-- Work item --
After finding the line with "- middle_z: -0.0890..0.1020" in the entries below, retype exactly each line from there through the line with "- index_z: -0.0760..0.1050", including that final line.

[Material supplied Boundary: Start]

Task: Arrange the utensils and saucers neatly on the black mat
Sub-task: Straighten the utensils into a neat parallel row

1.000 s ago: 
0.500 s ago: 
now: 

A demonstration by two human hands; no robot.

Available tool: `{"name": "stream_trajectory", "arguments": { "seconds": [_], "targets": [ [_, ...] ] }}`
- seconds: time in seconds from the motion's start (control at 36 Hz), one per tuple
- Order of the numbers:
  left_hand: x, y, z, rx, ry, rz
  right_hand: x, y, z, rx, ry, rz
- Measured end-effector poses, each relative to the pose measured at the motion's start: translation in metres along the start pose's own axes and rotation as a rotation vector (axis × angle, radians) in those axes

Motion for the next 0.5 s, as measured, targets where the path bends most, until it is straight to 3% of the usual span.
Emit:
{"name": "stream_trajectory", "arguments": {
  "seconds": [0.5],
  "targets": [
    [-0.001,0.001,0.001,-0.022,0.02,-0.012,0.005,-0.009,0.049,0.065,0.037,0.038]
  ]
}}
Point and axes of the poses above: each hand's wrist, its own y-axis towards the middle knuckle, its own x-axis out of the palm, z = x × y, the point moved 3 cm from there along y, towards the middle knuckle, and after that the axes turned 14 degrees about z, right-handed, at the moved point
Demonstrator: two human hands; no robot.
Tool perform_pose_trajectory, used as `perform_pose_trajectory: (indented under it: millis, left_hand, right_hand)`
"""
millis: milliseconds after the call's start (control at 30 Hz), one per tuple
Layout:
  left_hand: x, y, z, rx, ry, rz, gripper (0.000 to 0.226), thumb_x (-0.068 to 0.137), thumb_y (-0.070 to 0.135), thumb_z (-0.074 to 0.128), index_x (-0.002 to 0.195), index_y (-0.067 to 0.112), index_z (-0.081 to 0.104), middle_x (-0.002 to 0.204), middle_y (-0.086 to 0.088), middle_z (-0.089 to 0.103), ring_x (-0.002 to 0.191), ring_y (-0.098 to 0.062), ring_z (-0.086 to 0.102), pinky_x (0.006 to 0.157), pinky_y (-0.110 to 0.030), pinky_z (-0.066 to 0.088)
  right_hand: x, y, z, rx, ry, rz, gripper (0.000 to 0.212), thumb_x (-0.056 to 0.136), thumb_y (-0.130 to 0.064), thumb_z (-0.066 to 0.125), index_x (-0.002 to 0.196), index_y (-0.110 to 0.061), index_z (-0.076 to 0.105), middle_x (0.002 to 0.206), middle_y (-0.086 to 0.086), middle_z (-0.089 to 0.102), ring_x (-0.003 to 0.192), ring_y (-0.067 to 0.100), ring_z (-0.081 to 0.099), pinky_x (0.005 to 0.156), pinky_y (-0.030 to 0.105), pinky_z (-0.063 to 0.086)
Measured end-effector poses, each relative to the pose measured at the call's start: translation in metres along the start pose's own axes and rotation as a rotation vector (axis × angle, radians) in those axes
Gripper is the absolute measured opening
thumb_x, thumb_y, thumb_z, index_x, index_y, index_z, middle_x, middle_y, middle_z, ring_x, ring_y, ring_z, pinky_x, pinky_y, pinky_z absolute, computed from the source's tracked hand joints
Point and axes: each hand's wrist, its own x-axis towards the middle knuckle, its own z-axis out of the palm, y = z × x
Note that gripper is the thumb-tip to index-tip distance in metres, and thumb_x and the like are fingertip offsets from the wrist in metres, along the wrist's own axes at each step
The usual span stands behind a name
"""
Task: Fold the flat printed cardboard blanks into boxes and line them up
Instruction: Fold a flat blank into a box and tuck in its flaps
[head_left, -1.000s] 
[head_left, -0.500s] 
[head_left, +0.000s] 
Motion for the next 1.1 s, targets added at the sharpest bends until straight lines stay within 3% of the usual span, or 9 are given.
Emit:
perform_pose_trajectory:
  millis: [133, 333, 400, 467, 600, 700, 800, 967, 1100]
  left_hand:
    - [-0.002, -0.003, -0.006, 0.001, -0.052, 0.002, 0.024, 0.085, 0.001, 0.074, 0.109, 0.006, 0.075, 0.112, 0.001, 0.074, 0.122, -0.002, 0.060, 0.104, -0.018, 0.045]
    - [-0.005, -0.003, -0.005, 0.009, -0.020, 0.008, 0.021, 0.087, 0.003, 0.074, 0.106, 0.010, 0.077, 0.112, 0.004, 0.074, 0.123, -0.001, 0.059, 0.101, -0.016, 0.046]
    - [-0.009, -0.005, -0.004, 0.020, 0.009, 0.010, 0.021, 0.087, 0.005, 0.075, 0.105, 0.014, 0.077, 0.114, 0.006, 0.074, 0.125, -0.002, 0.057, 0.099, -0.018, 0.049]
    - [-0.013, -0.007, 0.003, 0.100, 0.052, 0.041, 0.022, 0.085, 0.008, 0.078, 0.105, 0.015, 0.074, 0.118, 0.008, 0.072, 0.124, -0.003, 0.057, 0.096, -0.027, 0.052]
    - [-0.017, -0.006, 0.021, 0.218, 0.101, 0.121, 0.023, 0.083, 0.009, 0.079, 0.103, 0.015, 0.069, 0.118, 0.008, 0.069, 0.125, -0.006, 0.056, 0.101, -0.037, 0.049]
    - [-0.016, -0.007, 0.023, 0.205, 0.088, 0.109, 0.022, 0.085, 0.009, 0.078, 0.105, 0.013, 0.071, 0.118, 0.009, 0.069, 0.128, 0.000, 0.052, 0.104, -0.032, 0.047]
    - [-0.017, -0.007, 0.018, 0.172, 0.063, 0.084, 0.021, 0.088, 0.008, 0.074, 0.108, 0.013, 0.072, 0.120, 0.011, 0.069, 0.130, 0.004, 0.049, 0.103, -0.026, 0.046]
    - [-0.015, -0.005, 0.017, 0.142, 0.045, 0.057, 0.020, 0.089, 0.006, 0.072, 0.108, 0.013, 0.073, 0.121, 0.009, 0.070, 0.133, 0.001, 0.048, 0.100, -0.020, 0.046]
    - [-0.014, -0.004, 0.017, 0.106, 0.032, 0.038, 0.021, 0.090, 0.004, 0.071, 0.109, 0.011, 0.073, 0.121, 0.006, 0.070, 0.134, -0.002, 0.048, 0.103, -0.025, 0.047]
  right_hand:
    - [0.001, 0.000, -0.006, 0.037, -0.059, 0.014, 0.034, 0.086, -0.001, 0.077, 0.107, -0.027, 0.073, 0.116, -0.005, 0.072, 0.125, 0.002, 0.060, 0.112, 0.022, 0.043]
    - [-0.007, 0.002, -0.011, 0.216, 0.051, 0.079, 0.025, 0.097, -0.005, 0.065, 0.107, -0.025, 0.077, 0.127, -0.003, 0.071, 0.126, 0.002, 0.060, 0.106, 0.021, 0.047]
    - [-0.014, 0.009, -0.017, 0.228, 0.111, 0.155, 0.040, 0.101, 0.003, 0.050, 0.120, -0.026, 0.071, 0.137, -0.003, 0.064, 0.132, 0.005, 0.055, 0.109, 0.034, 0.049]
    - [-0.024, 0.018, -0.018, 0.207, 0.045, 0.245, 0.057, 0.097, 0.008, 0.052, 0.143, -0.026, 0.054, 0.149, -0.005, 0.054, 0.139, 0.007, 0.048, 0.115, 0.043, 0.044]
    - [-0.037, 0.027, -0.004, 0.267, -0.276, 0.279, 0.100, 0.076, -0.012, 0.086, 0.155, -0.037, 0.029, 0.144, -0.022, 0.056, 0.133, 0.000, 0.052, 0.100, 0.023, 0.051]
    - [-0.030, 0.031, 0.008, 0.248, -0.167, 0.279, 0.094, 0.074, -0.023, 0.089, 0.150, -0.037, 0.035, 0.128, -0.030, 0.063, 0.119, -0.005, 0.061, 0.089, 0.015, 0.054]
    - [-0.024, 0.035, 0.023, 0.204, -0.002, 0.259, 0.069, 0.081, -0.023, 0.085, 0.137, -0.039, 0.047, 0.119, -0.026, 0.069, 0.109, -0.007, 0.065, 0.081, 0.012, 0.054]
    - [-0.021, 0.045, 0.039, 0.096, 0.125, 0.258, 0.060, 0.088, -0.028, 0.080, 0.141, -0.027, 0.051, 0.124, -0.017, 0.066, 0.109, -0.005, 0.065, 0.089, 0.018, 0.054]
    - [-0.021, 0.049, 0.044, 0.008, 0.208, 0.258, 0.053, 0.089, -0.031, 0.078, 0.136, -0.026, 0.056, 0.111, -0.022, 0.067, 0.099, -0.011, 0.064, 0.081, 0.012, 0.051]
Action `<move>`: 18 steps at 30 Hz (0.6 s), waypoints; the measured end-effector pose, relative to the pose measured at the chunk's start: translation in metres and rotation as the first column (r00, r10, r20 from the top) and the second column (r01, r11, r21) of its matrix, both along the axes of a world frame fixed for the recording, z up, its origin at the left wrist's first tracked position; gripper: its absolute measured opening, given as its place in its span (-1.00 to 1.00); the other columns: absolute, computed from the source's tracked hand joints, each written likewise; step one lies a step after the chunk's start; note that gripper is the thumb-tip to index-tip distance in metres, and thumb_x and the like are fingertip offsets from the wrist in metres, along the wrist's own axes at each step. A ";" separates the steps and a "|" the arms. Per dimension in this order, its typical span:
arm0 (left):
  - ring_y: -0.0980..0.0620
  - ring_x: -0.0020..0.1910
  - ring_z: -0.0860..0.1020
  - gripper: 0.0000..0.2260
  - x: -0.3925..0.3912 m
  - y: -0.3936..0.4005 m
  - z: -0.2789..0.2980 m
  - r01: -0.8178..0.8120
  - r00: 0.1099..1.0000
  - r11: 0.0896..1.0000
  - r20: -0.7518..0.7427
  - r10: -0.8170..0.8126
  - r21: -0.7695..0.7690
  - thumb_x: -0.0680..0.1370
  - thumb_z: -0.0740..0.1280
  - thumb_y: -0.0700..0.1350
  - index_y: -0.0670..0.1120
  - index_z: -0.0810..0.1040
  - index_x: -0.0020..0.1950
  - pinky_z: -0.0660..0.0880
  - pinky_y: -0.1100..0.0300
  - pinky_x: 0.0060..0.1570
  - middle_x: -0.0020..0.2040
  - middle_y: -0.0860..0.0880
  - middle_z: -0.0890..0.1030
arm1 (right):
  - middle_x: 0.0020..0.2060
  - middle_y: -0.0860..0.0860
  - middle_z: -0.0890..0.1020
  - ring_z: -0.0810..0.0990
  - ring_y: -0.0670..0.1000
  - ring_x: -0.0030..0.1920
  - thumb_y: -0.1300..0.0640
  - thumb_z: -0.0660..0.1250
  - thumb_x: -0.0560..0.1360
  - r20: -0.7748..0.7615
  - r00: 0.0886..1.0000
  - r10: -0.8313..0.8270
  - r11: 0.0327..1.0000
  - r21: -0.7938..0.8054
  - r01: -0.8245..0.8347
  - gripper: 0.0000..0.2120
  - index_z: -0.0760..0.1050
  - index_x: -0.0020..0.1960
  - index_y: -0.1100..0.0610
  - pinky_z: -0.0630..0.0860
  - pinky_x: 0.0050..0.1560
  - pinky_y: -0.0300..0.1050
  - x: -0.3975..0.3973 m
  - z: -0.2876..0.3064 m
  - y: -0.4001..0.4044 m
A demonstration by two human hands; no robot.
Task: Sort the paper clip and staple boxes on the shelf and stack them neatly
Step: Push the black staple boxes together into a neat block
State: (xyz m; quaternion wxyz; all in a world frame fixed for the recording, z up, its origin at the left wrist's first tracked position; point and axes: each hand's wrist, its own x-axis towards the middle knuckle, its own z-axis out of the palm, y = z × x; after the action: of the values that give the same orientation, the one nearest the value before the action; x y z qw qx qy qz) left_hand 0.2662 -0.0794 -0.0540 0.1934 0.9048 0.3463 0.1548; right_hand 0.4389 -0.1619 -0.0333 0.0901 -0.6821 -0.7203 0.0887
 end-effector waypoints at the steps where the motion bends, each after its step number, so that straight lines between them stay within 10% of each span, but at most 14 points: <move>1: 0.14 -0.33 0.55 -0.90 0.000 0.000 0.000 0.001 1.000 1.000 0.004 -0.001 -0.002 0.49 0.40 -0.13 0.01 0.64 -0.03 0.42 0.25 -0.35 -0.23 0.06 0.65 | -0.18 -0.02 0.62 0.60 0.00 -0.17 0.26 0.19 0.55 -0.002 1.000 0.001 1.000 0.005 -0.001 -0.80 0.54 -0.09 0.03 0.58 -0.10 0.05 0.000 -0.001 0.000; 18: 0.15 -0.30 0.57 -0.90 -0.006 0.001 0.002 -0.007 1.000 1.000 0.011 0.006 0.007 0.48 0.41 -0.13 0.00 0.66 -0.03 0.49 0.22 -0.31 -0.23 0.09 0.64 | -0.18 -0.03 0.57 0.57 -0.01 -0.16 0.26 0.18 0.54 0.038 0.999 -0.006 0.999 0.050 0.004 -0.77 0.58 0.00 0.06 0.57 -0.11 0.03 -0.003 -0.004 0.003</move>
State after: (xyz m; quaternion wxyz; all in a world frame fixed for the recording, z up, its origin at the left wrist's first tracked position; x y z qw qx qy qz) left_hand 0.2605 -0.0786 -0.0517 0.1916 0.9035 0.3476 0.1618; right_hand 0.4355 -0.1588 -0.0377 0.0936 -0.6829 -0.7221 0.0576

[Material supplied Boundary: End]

-- Your solution --
  - middle_z: -0.0890..0.1020
  - ring_z: -0.0810..0.0990
  - ring_y: -0.0670..0.1000
  - ring_x: -0.0030..0.1920
  - thumb_y: -0.1300..0.0640
  - thumb_z: -0.0660..0.1250
  - thumb_x: -0.0560..0.1360
  - r20: -0.7748..0.7615
  - r00: 0.0886..1.0000
  - r10: -0.8313..0.8270
  - r11: 0.0327..1.0000
  - r21: -0.7938..0.8054
  - r01: -0.8245..0.8347
  - gripper: 0.0000..0.2120
  - index_z: -0.0760..0.1050

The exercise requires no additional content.